▶ _Activity_
In the material below, write out each line word for word and omit the pictures.

--- START ---

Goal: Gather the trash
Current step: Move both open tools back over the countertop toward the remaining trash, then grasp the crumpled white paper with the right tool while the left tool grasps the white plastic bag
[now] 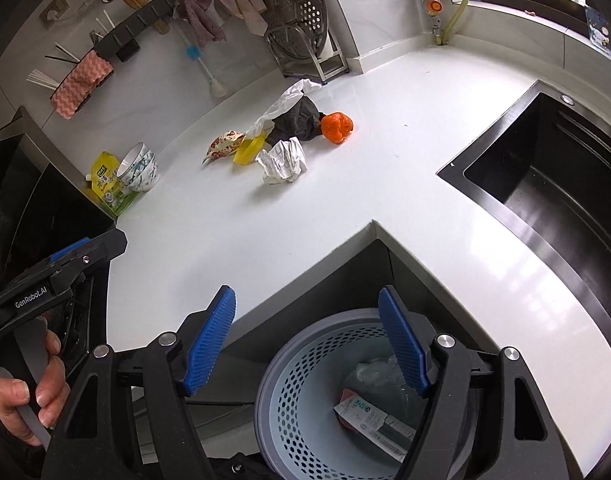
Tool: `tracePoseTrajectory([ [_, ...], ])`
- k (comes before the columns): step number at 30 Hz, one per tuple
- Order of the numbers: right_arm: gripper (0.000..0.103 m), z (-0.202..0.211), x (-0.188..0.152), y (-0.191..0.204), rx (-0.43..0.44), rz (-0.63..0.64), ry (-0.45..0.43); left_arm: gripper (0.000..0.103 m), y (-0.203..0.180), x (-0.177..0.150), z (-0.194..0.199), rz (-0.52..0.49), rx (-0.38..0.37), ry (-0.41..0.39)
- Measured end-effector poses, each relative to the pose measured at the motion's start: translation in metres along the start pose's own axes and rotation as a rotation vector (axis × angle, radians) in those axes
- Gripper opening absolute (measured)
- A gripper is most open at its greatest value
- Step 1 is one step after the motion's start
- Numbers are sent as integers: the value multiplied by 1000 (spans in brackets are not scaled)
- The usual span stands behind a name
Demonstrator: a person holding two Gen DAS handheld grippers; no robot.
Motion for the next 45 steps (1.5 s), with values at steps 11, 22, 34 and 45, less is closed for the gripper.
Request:
tracePoseTrajectory([
  [11,73,-64,42,21,-55,-34,-26,94,41,43,-60,-26,-35,-2],
  [22,75,-147,81,41,-109,-39,-51,93,84,69,-125,-40,-57,19],
  [34,75,-211,93,40,-209,-33,-39,93,99,75,-177,-38,-109,59],
  [45,43,-231,93,47,-207,46,-22,93,93,82,-190,-41,-140,54],
])
Point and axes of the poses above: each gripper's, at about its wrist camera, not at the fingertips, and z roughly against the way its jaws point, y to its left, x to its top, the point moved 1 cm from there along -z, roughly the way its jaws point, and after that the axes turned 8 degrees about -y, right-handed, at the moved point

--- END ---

▶ _Exercise answer_
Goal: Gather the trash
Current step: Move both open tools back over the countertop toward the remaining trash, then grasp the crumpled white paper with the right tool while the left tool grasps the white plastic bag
[now] 
Tool: `tracePoseTrajectory([ [_, ...], ])`
- k (comes before the columns): step number at 30 Hz, one per tuple
- Order of the numbers: right_arm: gripper (0.000..0.103 m), z (-0.202..0.211), x (-0.188..0.152), y (-0.191..0.204), rx (-0.43..0.44), rz (-0.63..0.64), ry (-0.45..0.43); left_arm: gripper (0.000..0.103 m), y (-0.203..0.180), x (-0.177..0.150), z (-0.194..0.199), rz (-0.52..0.49), rx (-0.38..0.37), ry (-0.41..0.39)
- Measured end-effector poses, each relative to the pose measured at the motion's start: translation in metres along the start pose's own axes and rotation as a rotation vector (axis × angle, radians) in those axes
- Gripper opening absolute (measured)
- A gripper is most open at its greatest value
- Step 1 is one step after the motion's start
- Numbers are sent as integers: the value multiplied by 1000 (spans in brackets are not scaled)
- The usual span stands behind a name
Demonstrator: a person holding two Gen DAS handheld grippers; no robot.
Motion for the next 45 steps (1.5 s), with values at steps 11, 22, 34 and 45, less is closed for the gripper.
Request:
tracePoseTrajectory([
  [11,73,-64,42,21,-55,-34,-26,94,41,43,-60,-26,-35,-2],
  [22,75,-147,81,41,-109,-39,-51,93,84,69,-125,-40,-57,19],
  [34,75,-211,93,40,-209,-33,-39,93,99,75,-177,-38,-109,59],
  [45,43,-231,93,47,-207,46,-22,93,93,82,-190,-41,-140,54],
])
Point and axes of the poses above: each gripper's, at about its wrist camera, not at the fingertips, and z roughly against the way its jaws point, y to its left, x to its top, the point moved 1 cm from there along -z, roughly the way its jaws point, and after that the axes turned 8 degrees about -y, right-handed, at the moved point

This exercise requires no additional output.